• ACTIVITY
The answer must consist of every line from the entries that holds the word "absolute".

Dataset records
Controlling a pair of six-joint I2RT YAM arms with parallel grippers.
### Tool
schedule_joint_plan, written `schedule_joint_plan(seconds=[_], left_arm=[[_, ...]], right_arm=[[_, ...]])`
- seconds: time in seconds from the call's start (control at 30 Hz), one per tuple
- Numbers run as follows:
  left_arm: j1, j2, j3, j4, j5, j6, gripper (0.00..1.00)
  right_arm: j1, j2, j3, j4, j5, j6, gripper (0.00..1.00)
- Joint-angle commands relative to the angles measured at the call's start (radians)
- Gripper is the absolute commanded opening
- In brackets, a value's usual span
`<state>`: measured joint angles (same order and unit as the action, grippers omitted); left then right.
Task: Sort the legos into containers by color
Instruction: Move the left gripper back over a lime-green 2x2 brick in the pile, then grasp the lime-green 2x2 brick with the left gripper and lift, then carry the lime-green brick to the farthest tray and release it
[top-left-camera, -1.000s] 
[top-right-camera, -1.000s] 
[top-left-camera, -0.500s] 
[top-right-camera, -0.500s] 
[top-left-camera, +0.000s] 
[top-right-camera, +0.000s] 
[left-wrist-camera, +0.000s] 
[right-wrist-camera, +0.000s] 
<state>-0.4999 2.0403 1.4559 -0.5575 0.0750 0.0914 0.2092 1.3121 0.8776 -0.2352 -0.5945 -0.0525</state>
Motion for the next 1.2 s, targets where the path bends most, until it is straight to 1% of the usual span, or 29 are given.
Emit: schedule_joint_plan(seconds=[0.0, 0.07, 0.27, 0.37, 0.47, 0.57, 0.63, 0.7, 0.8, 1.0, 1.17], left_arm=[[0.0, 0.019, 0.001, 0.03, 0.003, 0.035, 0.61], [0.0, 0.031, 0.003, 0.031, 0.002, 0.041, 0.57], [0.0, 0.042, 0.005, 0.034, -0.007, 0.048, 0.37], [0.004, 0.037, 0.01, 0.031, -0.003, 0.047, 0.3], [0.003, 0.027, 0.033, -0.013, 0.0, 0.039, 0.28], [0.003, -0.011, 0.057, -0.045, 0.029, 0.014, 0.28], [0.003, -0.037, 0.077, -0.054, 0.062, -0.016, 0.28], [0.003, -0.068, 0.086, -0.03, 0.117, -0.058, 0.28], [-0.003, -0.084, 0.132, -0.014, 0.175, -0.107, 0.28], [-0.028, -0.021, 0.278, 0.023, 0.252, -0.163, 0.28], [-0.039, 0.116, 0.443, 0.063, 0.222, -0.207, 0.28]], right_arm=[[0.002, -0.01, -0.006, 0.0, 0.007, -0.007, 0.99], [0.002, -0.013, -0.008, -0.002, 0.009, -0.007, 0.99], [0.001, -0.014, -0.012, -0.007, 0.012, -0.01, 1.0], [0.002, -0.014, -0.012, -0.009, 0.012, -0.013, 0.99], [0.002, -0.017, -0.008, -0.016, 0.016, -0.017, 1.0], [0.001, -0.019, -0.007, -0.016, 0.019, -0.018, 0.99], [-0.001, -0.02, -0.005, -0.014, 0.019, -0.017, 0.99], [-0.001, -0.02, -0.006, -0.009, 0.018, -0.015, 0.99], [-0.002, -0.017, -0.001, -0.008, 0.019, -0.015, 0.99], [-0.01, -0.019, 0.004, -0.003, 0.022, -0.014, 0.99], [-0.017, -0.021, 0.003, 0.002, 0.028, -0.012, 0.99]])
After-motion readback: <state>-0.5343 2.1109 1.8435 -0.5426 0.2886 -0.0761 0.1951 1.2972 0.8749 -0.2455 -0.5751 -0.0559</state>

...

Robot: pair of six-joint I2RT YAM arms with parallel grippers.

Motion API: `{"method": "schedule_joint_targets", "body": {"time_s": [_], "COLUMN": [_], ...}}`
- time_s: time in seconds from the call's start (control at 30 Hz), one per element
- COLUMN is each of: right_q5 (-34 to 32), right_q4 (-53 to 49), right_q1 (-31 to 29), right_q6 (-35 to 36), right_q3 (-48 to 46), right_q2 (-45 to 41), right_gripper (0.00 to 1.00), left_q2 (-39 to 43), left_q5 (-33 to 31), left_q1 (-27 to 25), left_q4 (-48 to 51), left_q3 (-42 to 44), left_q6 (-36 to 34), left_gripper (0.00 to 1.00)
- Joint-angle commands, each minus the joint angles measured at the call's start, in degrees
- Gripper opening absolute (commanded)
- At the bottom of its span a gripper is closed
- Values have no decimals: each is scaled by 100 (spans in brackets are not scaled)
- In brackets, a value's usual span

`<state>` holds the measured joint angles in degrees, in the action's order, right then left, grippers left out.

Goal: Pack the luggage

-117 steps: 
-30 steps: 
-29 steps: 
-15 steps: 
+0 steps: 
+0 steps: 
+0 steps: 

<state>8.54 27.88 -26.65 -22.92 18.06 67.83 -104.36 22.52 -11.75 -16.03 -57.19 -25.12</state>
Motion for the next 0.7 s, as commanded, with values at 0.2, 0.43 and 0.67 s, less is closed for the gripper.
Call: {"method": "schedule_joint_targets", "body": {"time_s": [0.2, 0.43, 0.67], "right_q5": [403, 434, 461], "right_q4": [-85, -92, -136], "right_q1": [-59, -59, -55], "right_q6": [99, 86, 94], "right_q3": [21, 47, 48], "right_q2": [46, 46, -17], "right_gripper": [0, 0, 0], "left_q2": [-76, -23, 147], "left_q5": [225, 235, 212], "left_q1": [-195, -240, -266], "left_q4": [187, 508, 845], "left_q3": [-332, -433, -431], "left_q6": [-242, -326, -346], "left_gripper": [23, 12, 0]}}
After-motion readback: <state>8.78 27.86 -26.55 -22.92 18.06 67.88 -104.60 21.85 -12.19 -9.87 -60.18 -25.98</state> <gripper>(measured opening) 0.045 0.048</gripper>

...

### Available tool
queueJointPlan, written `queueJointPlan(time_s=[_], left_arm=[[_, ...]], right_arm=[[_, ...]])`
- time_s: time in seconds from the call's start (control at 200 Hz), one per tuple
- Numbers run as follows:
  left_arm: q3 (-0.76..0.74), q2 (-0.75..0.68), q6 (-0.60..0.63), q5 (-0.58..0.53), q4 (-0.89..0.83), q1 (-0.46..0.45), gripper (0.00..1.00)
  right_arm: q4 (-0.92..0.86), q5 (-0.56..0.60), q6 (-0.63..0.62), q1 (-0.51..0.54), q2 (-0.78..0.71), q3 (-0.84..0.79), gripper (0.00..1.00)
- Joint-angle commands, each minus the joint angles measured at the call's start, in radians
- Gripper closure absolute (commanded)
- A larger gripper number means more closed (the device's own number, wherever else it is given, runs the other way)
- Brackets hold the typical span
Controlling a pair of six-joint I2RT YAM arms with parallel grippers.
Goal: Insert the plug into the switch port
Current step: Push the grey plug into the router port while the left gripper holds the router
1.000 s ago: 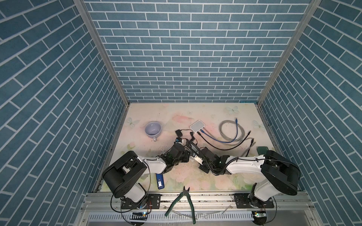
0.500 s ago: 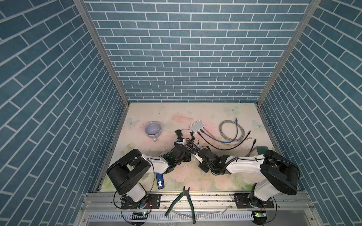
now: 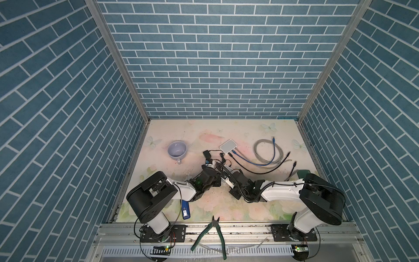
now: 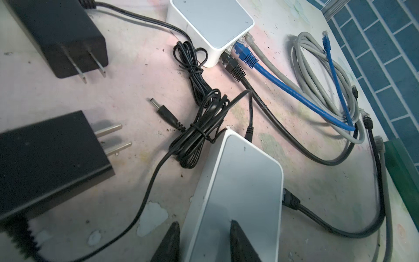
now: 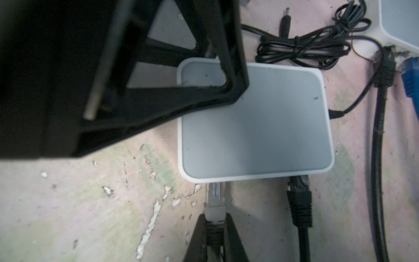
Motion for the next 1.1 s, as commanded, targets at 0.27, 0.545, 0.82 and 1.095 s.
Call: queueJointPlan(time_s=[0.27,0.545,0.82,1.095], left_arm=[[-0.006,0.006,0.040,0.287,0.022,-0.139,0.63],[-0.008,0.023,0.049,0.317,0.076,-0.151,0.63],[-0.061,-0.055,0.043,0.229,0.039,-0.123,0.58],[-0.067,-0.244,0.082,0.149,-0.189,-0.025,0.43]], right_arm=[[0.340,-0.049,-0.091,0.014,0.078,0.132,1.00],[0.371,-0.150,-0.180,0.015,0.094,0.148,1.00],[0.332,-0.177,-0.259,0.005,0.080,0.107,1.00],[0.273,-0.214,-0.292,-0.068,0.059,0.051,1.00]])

• SOLUTION
- Gripper is the absolute commanded opening
- Gripper opening absolute (commanded)
- Gripper closure absolute (commanded)

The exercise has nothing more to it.